I haven’t paid much attention to my surroundings as I used to. When I would walk through the hallways of my school, I would look at everything and everyone around me. Nowadays I kind of just blur everything out. Have you ever played hide and seek and thought that if you didn’t see anything you assumed that no one could see you? Your perspective controlled the game, but you ended up losing. Child logic -0 reality -1.
After making unpleasant eye contact with other kids in middle school, I learned that people don’t look at other people as they walk by. It was this unspoken rule that I’ve only heard of by the eighth grade. Maybe I was just a weird kid, the stereotypical homeschooled kid that had a prom in their basement. Well whatever it was, I started doing what the normal thing was, it wasn’t much of a change. It’s kind of useful now, when I see someone I don’t want to talk to, I can just walk past them without feeling awkward. I use that same logic, as long as I don’t see them, they don’t see me. It’s kind of selfish to think that way, especially since people might think you’re looking at them when you’re just wandering off on your own business.

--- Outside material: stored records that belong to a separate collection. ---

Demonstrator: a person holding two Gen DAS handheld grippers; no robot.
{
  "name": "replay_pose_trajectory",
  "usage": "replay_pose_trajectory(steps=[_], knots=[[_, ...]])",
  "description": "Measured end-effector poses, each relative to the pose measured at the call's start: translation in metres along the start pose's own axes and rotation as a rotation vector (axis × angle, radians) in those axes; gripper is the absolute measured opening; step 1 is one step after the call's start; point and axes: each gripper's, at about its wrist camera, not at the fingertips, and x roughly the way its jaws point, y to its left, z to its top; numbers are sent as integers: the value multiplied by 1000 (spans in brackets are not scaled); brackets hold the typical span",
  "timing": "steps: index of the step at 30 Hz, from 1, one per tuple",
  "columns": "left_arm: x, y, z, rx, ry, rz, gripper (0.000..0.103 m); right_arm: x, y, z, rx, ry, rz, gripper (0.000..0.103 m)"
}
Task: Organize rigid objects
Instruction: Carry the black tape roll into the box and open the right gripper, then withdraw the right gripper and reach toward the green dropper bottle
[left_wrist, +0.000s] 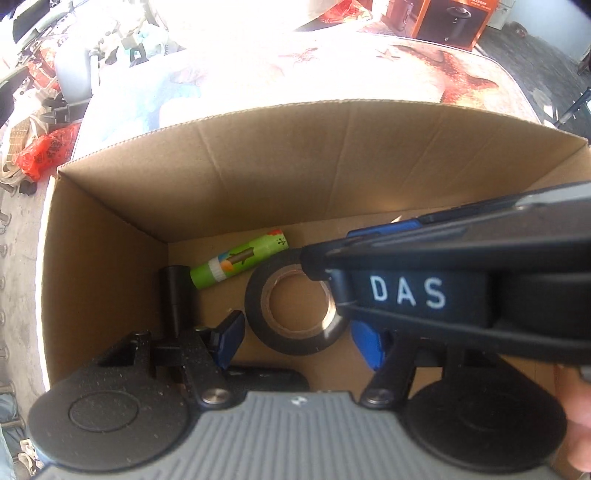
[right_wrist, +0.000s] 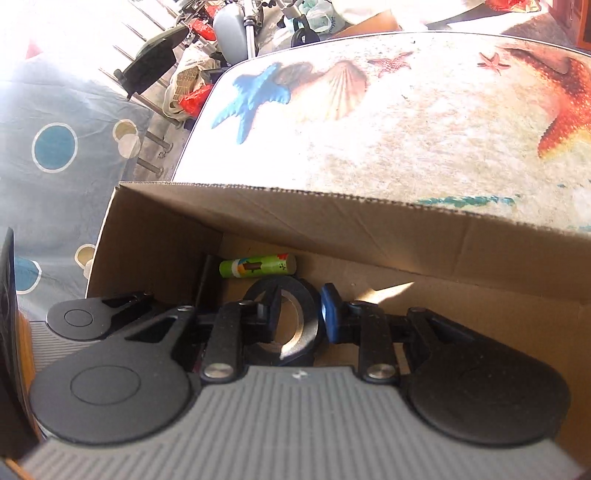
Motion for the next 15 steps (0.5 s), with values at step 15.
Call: replay_pose_trajectory(steps=[15], knots=[[-137,-17,-69,58,-305,-94,81,-179,16,-69,-37,-366,88,42]])
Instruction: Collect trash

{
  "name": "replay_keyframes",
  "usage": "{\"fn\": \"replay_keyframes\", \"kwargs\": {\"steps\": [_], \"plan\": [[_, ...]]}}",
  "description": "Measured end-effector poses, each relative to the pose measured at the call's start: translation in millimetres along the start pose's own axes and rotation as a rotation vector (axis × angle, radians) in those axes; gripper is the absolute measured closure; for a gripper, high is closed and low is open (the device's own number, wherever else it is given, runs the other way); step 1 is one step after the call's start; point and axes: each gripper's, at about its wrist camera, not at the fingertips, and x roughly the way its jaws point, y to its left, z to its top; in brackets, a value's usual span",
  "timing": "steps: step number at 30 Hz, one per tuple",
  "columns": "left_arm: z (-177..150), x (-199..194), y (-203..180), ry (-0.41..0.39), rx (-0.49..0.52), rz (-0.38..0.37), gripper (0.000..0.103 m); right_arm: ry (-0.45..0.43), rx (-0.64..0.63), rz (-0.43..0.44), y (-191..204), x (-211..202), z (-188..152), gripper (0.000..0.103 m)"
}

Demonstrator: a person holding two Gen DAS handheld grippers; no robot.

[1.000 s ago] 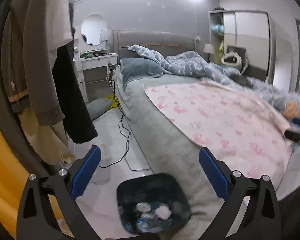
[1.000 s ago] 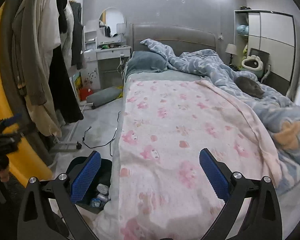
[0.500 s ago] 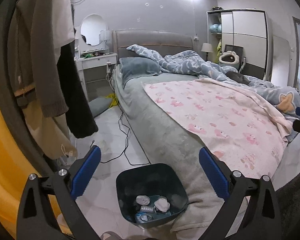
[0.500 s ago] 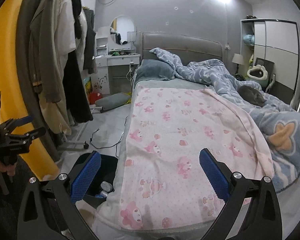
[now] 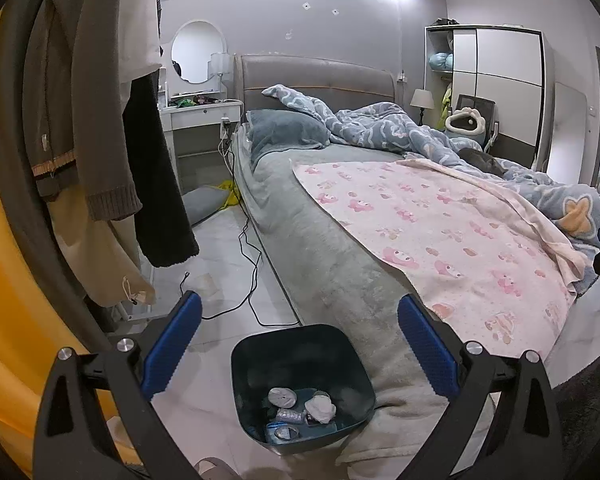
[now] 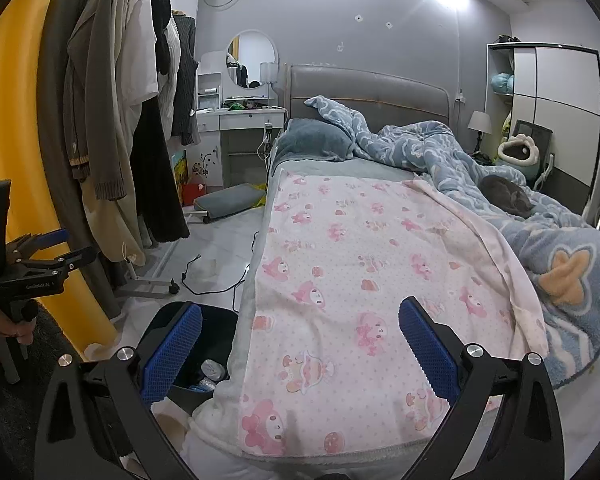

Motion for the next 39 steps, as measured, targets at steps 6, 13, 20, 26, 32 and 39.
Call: {"fn": "replay_keyframes", "kwargs": {"steps": [6, 13, 20, 26, 32, 39], "plan": [[1.2, -1.2, -2.1, 0.001, -0.004, 0.0, 0.003, 0.001, -0.002, 0.001, -1.0, 0.9, -0.3, 0.003], [1.3, -1.7, -1.9, 0.001, -0.005, -0.001, 0.003, 0.0, 0.013, 0.004, -1.7, -1.1, -0.3, 0.003], [1.2, -1.3, -1.6, 0.001, -0.004, 0.0, 0.003, 0.0, 0.023, 0.003, 0.4, -3.3, 0.8, 0.003], [1.3, -1.3, -1.1, 0.001, -0.003, -0.001, 0.003, 0.0, 0.025, 0.004, 0.3, -3.2, 0.7, 0.003], [1.3, -1.2, -1.3, 0.001, -0.004, -0.001, 0.003, 0.001, 0.026, 0.004, 1.4, -3.6, 0.8, 0.003], [1.4, -1.2, -1.0, 0.001, -0.004, -0.001, 0.003, 0.0, 0.026, 0.002, 1.7, -3.6, 0.6, 0.003]]}}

I came upon an instance where I met someone who was so focused on what they were doing, they didn’t even realize what was happening in the classroom. People would be talking amongst the tables in our classroom, and there’d be this girl who did her work and when you asked her something she was completely oblivious to the conversations heard so clearly amongst us. It was like she was in her own world, no one existed but her ,until eventually someone would break the barrier between the two worlds to ask for homework help.
Occasionally I’ll get into a binge of questioning everything, and a topic that comes up a lot is being in a society. I figured my public persona is the only thing that’s keeping me from becoming Equality 7-2521 from Anthem. I feel like I lose a connection to people when I just blur everyone out of the picture. It’s the same feeling you have when you lose connection to the internet, you’re left with the question of what do I do now. I’d probably be living in a cabin in the forest somewhere if it weren’t for the internet. Sometimes I get caught up by own thoughts I forget about the importance of the things around me. Living in your own world, is like ignoring the world itself, but maybe I’m wrong.